AI agents call get_speed_profile to retrieve information from Kiln without modifying anything — typically the context-gathering step in research, monitoring, and reporting workflows, before the agent takes action elsewhere.
The 'get_' prefix strongly indicates a query or retrieval operation with no side effects. The empty description limits confidence, but the naming convention and context of retrieving printer speed configuration parameters align with the Read category. No indication of destructive, financial, or execution capabilities. Severity is low because querying speed profiles poses minimal risk even if misused by an agent.
From the tool's definition Tool name 'get_speed_profile' follows a read-only 'get_' naming pattern, and based on the server's context (3D printer control), a speed profile is configuration/state data that would be retrieved rather than modified.
Attacks that exploit this kind of access
get_speed_profile. It is categorised as a Read tool in the Kiln MCP Server, which means it retrieves data without modifying state.
Register the Kiln MCP server in PolicyLayer and add a rule for get_speed_profile: allow, deny, rate-limit, or require approval. Point your MCP client at the PolicyLayer proxy URL and the rule is enforced on every call, before it reaches Kiln. Nothing to install.
get_speed_profile is a Read tool with low risk. Read-only tools are generally safe to allow by default.
Yes. Add a rate_limit block to the get_speed_profile rule in your PolicyLayer policy. For example, setting max: 10 and window: 60 limits the tool to 10 calls per minute. Rate limits are tracked per agent session and reset automatically.
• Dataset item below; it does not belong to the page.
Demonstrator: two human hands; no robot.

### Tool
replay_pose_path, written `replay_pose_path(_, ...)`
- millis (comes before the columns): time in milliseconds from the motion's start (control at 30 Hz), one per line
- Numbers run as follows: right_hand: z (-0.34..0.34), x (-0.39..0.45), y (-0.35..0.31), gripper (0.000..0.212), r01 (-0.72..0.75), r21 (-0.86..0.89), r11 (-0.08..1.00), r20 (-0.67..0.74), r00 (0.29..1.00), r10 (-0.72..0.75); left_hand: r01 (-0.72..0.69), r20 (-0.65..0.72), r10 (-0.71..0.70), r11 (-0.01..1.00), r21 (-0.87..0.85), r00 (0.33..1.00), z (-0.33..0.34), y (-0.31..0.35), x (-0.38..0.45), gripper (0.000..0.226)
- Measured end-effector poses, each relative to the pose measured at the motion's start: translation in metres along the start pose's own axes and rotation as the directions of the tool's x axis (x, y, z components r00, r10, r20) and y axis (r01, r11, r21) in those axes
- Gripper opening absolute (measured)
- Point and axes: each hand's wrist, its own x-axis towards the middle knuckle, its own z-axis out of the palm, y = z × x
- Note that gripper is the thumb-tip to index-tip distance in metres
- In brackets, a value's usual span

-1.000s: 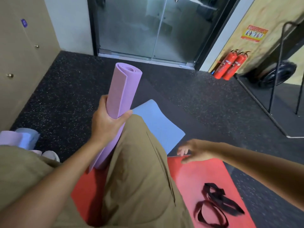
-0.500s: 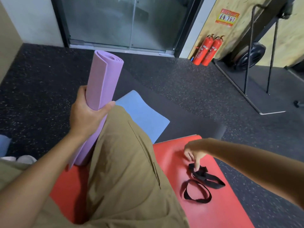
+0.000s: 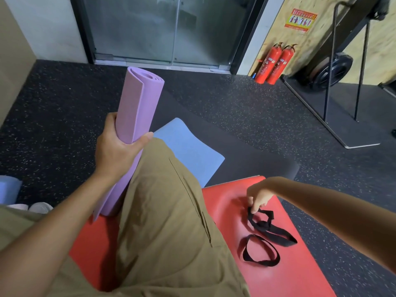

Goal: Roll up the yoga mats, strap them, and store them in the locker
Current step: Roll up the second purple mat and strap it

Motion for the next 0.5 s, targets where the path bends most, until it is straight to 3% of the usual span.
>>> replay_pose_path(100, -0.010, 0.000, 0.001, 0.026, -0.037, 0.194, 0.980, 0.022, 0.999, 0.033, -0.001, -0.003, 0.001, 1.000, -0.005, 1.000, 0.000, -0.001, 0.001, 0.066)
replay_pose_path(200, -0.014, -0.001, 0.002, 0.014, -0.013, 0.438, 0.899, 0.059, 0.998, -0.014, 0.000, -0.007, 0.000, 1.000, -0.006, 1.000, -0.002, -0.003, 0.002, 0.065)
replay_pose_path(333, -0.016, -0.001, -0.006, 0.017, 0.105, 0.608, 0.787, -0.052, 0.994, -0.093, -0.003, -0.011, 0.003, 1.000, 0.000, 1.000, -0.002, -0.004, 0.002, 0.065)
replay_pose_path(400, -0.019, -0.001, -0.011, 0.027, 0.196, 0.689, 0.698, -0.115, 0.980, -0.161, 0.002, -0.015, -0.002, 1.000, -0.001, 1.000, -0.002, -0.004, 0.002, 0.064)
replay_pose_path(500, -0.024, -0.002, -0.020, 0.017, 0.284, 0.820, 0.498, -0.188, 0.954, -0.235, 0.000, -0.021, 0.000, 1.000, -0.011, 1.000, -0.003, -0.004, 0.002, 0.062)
Set action: deny in the PolicyLayer policy for get_speed_profile. The AI agent will receive a policy violation error and cannot call the tool. You can also include a reason field to explain why the tool is blocked.
get_speed_profile is provided by the Kiln MCP server (codeofaxel/Kiln). PolicyLayer sits as a proxy in front of this server to enforce policies before tool calls reach the server.
Every MCP server has a record like this.
Type a name, get the same breakdown: verified identity, auth posture, risk grade, capabilities, recommended policy.